Los Alamos National Laboratory: infamous for cover-ups, theft, the alleged purchase of a $30,000 car with taxpayer money, missing hard drives, missing plutonium, and ethnic prejudices. Now they want to line their pockets with a piece of the biodefense pie.

Recently, Los Alamos began a comprehensive upgrade of its biological research capabilities, expected to be complete sometime in 2004. These efforts, under the guidance of the National Nuclear Security Administration's (NNSA) Chemical and Biological National Security Program (CBNP), will expand Los Alamos' biotechnology tool box.

Los Alamos' upgrade includes a biological safety level 3 facility containing two biosafety level 3 labs and one biosafety level 2 lab (a biosafety level 4 lab is the highest containment and is used for studying diseases such as the Ebola virus). Los Alamos' biosafety level 3 facility will be the first of its kind within the Department of Energy (DOE) complex. At least eight other national labs are involved in biological research under the guidance of the CBNP. Previously the national labs had been operating at the biosafety 2 level or lower. If the labs required higher containment, work was contracted out to facilities such as those operated by the Centers for Disease Control and Prevention (CDC).

Concerns raised by citizens and activists regarding Los Alamos' growing interest in bioresearch activities have two focuses: Los Alamos' poor response to public concern via the public comments received on the draft Environmental Assessment for the facility; and the precedence of locating an advanced bioresearch facility at a top-secret nuclear weapons research and design lab.

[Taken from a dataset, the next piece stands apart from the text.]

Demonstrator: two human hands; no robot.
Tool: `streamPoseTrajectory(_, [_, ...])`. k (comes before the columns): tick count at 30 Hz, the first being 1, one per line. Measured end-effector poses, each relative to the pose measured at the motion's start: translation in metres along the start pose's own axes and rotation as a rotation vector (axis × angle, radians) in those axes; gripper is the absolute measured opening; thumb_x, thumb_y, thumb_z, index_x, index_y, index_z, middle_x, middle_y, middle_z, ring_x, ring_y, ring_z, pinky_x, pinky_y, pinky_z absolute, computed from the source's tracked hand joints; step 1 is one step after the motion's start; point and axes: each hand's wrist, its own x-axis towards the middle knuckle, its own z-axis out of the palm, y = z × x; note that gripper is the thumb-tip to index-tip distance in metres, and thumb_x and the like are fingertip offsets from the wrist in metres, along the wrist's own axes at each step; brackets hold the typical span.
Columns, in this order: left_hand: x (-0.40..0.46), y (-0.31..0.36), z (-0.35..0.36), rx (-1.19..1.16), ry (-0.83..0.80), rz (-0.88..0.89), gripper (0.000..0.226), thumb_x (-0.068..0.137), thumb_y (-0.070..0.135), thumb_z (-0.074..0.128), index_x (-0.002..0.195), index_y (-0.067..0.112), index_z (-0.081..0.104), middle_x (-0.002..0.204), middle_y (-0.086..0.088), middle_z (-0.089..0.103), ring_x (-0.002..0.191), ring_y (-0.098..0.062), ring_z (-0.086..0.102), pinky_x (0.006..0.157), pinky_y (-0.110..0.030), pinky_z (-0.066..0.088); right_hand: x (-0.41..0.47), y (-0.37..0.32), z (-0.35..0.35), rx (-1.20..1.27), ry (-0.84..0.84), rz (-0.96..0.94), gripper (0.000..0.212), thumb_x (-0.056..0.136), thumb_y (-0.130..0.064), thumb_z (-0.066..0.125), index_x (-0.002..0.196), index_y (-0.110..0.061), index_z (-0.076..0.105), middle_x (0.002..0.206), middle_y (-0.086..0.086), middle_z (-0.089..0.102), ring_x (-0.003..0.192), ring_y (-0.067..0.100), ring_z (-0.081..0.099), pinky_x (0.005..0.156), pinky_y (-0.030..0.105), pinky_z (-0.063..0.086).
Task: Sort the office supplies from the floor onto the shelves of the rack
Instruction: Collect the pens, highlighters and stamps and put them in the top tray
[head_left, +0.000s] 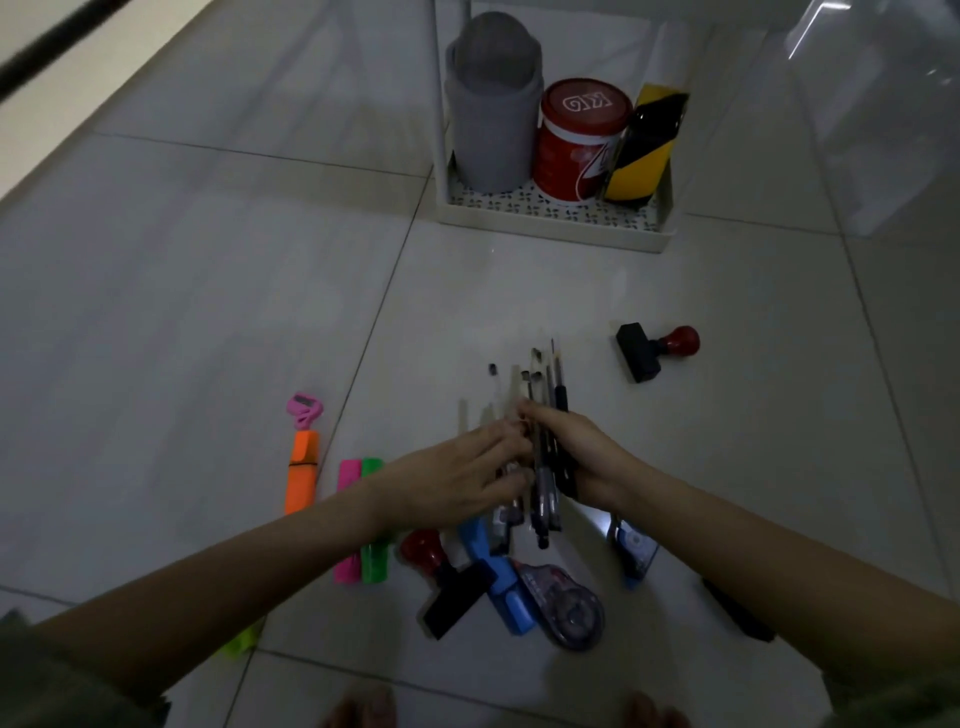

In February 2001, before Los Alamos released its draft Environmental Assessment, the DOE's Office of Inspector General (OIG) issued a report. This report found "...the Department's activities lacked appropriate Federal oversight, consistent policy, and standardized implementing procedures, resulting in the potential for greater risk to workers and possibly others from exposure to biological select agents and select agent materials."

In response to this condemnation, the DOE issued a department-wide Notice on the handling of select agents and the adoption of the National Institutes of Health guidelines for biosafety committees. This step, however, was merely a band aid over an open sore! It did nothing to standardize basic safety routines or to establish department wide control over individual research projects at the national labs. In its investigation, the OIG found that scientists had been conducting studies on select agents, such as anthrax, without the knowledge of their superiors. This was particularly true at Los Alamos. The lack of system wide control within the DOE was of great concern for the residents in the Northern New Mexico area. The tendency to cover up mistakes and bend the rules pervades the DOE complex. Environmental concerns have grown as a result of the continuous flagrant environmental and security violations at the labs. Some of the more embarrassing examples in the recent past have occurred within Los Alamos' bioresearch department.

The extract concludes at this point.